Sistemas tecnológicos são uma série de tecnologias. Um instrumento solitário, até mesmo o mais primitivo deles, não é normalmente suficiente para realizar o trabalho. Um martelo, por exemplo, deve ser aplicado a alguma coisa (um prego, uma tábua) o qual também é um instrumento, para poder funcionar como um martelo: uma lata precisa de um abridor...Todos os sistemas tecnológicos, por definição, tem pessoas embebidas neles. Um martelo não é realmente um martelo até alguém pegá-lo e usá-lo. Os sistemas tecnológicos podem, e alguns realmente tornam-se muito grandes e muito complexos; o paradigma poderia ser um computador pessoas o qual requer uma rede elétrica mais o programa, disquetes, impressoras, scanners e modems – assim como programadores, professores e fabricantes – de forma a funcionar propriamente.

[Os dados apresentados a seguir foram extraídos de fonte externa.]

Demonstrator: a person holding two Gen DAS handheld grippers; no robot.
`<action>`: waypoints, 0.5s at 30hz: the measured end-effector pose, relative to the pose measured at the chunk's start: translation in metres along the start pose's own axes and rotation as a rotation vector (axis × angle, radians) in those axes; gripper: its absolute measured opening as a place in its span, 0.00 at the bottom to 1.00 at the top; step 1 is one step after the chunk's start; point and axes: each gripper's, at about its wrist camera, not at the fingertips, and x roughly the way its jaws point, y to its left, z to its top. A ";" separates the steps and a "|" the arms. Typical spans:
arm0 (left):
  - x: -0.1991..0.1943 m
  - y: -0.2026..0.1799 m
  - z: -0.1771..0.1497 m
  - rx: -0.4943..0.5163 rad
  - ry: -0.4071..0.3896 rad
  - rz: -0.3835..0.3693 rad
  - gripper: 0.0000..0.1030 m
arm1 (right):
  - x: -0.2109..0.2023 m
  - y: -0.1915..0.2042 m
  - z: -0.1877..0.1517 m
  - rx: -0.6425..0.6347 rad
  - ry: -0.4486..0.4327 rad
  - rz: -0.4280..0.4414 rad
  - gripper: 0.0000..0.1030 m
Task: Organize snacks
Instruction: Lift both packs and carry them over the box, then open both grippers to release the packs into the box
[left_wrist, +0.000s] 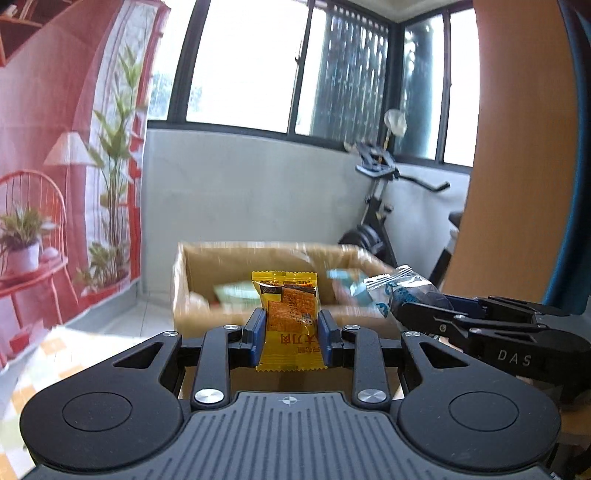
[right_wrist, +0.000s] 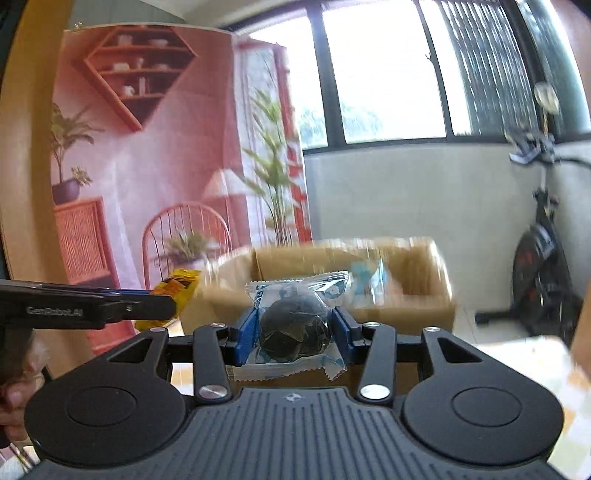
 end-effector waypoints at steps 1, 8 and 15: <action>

A produção de um móvel, nesta perspectiva, envolve uma série de subsistemas para se concretizar. Da escolha do material, que depende de um conhecimento sobre a manipulação e as possibilidades estruturais e viabilidade técnica, como um móvel planejado para o mobiliário urbano, por exemplo, deve considerar no projeto o uso de uma população, a conservação em relação aos aspectos climáticos, que determinam escolha de materiais, os aspectos técnicos e funcionais, definindo usos, funções, etc.

O conhecimento de ferramentas, materiais, ferragens, acessórios, desenho, softwares de desenho, equipamentos, cores, proporção e composição, e ainda podem ser enumerados outros conhecimentos que fazem parte do processo de desenvolvimento do mobiliário, mesmo que o uso mude, ou a função a que se destina seja diferente. O móvel industrializado exige um saber tanto da matéria-prima a ser empregada, como os componentes da madeira, ferragens de acordo com o uso, acabamentos que podem ser empregados de acordo com o tipo de material usado, embalagem, armazenamento, transporte, comercialização. Todas estas etapas constituem o projeto de móveis industriais. Estas etapas podem mudar se o mobiliário for feito sob medida, encomendado a

um marceneiro, que fará um único modelo. Este profissional não possui o mesmo equipamento da indústria e não fornece material para lojas e vários clientes. Seus produtos são únicos, mas não são essencialmente artesanais, pois empregam ferramentas e geralmente é um processo semi-industrial.

Os exemplos fornecem processos distintos de fabricação; e ainda existem formas híbridas e combinadas destes processos. Embora os modelos de fabricação sejam diferentes, a tecnologia está igualmente presente. A utilização de máquinas industriais é vista como uma atividade altamente avançada e tecnológica; mas não se avalia neste pensamento a complexidade que existe no trabalho artesanal ou semi-industrial. Conhecer materiais, saber como estruturá- los e trabalhar não apenas formas, mas cortes, acabamentos, conformação e outras fases exigem um saber que não é exigido como uma atividade imediata. Requer um estudo, uma prática para poder conhecer e assim, inovar, modificar, experimentar. Se, por um lado, os equipamentos facilitam este processo e apresentam a tecnologia do fazer tradicional aplicado ao maquinário, por outro, a utilização de equipamentos tornou desnecessário em muitos casos os conhecimentos sobre o processo de fabricação do mobiliário. Deste modo, o designer deixou de ser efetivamente o profissional ligado à produção, passando à concepção e planejamento. Neste longo processo de industrialização, separação e especialização das atividades do trabalho, o conhecimento sobre processos de fabricação deixou de fazer parte da atividade do designer.